Prospect for precision measurements of MW+ -MW- & MW at the LHC: Shortcuts revisited

TL;DR

This paper critically reviews the feasibility of measuring the W boson mass at the LHC with 10 MeV precision, proposing a dedicated measurement program involving auxiliary experiments and strategies to control systematic uncertainties.

Contribution

It introduces a novel measurement program with specific strategies and auxiliary experiments to achieve high-precision W boson mass measurements at the LHC.

Findings

Proposed auxiliary measurements to improve experimental control.

Strategies to measure W+ and W- masses with 10 MeV precision.

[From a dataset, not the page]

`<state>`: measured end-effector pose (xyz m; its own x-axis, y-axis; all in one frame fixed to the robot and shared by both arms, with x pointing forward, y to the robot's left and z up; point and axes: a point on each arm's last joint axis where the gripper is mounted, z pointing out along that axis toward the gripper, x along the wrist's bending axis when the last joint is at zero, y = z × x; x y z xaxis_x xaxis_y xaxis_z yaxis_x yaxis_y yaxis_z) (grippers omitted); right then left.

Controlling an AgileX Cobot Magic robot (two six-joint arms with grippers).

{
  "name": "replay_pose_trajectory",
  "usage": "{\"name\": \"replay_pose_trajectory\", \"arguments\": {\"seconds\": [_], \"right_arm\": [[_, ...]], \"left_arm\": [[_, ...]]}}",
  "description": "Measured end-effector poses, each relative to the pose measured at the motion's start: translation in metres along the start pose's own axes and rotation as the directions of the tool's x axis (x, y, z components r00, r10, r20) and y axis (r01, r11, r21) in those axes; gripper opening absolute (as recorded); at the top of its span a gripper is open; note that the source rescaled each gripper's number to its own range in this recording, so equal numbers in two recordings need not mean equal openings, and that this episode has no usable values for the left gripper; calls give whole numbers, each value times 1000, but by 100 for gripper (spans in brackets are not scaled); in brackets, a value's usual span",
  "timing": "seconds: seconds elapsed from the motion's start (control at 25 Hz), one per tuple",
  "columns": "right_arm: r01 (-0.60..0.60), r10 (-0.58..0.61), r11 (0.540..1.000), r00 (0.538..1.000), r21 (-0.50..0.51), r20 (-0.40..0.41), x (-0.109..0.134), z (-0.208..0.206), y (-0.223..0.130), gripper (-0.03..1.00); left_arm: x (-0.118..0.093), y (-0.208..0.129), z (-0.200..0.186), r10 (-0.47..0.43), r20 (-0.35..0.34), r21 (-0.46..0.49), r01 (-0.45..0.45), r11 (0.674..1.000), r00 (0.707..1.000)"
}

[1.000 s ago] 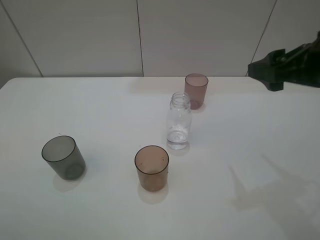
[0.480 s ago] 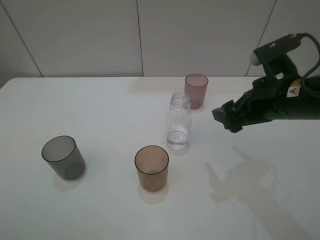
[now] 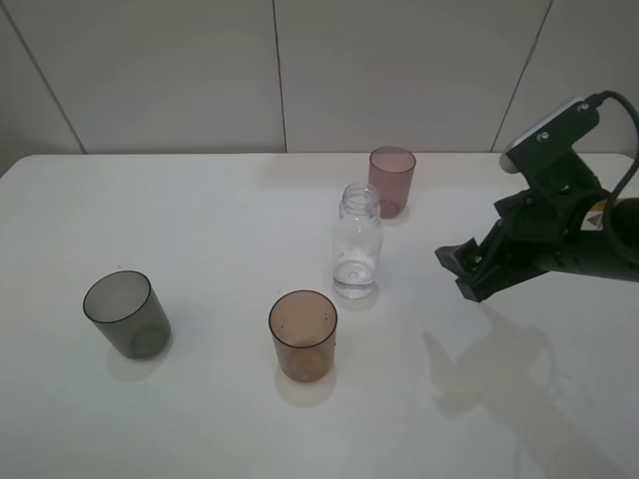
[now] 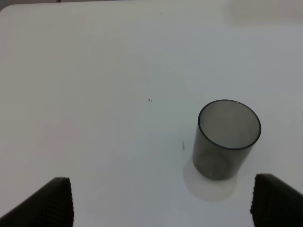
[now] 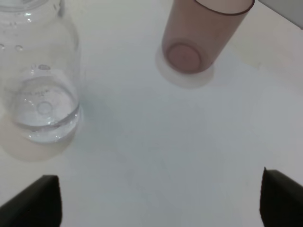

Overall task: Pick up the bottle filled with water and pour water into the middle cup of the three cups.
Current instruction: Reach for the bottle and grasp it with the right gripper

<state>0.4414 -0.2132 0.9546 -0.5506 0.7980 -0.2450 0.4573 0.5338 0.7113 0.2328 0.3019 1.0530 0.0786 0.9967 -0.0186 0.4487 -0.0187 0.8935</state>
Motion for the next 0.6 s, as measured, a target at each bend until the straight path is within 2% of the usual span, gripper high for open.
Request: {"name": "replay_pose_trajectory", "arguments": {"seconds": [0.2,0.4,0.6], "right_arm": [[82,-84,995,995,-56,-44,17,0,8,83],[149,-153,985,987,-83,-51,20,-1,10,83],[112,-124,984,989,-142,-79,23,1,15,83]], "left_arm": [[0,0,0,0,0,0,0,1000,1000],[0,0,0,0,0,0,0,1000,1000],[0,0,0,0,0,0,0,1000,1000]]}}
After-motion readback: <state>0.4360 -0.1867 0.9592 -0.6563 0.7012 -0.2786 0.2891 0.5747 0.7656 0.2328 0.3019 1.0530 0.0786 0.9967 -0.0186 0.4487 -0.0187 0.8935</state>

Evaluation based on large simulated datasets.

Abstract

The claim that the W boson mass might be measured at the LHC with a precision of O(10 MeV) is critically reviewed. It is argued that such a precision cannot be achieved, unless a dedicated measurement program, specific to the LHC is pursued. We propose such a program. Its main target is to significantly improve the experimental control of the relative polarisation of the W+, W- and Z bosons. We propose to achieve this goal either by running dedicated isoscalar beams at the LHC or by running, in parallel to the standard p-p collision program, a dedicated muon scattering "LHC-support-experiment" at the CERN SPS. One of these auxiliary measurements is necessary for the "precision measurement program" at the LHC, but not sufficient. It must be followed by dedicated measurement strategies which are robust with respect to both the systematic measurement uncertainties and to the perturbative and non-perturbative QCD effects. We propose such strategies and evaluate their precision. At the LHC, contrary to the Tevatron case, both the masses of the W+ and of the W- bosons must be measured with high precision. In this context, we propose and evaluate LHC dedicated strategies to measure the difference of the masses of the W+ and W- bosons and of the absolute mass of the W boson assuming both masses are equal. We show how one can overcome the obstacles in measuring the masses of W+ and W- to a precision of 10 MeV. We present a detailed evaluation of the precision of the proposed methods based on the studies of a large, O(10^11), sample of simulated W and Z production events.